* _ASSIGNED TASK_: Pictures excluded, please retype exactly the lines from the start of the data through the line that contains "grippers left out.", both ends kept, and nothing beyond them.
[DATA BELOW]
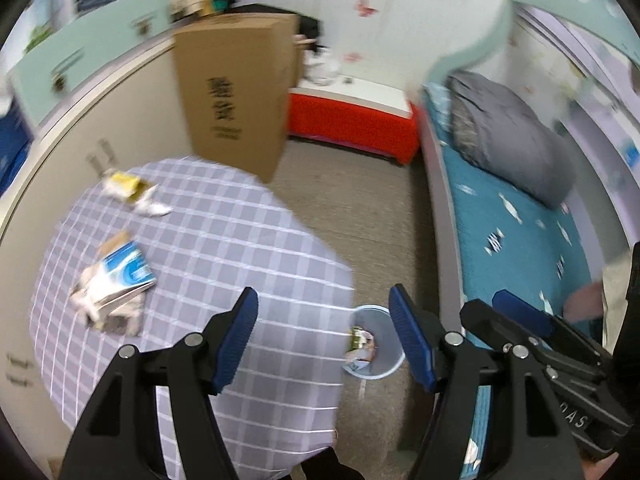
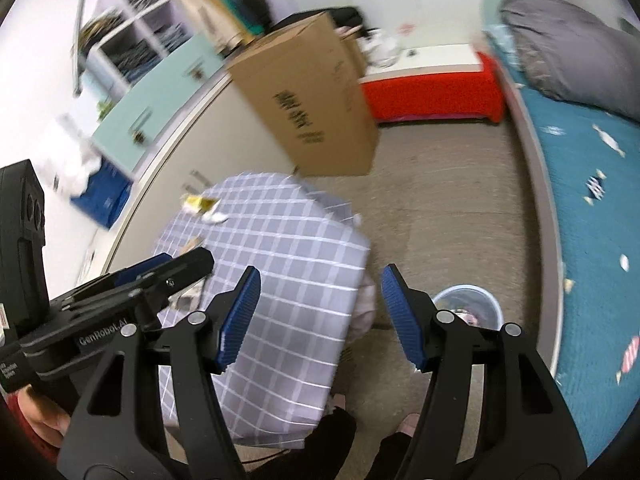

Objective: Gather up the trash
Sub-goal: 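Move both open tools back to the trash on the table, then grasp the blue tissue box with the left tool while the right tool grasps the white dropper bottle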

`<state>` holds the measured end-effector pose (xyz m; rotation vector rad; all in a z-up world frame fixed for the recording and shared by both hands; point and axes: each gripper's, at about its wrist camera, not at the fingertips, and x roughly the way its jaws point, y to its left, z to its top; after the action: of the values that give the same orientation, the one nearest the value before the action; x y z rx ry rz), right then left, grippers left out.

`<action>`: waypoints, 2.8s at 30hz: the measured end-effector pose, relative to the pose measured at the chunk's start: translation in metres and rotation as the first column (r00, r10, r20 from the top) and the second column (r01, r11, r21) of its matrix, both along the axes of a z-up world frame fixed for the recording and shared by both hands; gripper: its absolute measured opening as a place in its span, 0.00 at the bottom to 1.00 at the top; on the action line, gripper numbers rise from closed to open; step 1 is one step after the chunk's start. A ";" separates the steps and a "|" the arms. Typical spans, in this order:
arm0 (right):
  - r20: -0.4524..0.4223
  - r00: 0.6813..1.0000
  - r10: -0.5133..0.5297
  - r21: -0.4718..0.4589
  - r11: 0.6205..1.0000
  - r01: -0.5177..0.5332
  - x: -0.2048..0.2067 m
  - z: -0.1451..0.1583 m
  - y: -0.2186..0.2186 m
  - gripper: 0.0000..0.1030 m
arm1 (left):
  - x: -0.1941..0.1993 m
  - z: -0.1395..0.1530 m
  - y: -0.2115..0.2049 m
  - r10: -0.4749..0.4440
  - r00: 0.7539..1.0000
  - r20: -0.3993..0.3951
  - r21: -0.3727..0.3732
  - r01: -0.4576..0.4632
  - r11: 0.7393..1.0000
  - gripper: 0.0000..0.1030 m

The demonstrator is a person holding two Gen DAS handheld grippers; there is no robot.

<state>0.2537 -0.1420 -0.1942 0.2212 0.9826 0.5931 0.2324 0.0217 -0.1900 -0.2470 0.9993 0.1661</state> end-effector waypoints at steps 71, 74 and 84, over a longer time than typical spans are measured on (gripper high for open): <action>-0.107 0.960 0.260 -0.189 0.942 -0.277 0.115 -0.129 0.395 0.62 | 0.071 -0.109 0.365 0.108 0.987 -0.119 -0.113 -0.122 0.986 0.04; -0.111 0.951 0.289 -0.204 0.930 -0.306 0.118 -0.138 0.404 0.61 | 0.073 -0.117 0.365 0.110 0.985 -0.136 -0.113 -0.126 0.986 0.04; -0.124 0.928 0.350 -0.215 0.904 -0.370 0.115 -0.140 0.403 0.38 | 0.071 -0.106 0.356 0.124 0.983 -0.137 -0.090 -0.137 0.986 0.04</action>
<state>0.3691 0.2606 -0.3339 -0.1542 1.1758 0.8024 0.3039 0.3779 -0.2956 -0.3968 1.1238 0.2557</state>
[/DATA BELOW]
* _YOUR SOLUTION_:
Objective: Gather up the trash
Sub-goal: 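Move both open tools back to the trash on the table, then grasp the blue tissue box with the left tool while the right tool grasps the white dropper bottle
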
`<state>` holds the measured end-effector pose (xyz m; rotation vector rad; all in a z-up world frame fixed for the recording and shared by both hands; point and axes: each gripper's, at about its wrist camera, not at the fingertips, and x roughly the way its jaws point, y to its left, z to its top; after the action: of the values that give the same orientation, the one nearest the value before the action; x y z rx ry rz), right then left, grippers left out.

Nothing further belongs to this answer.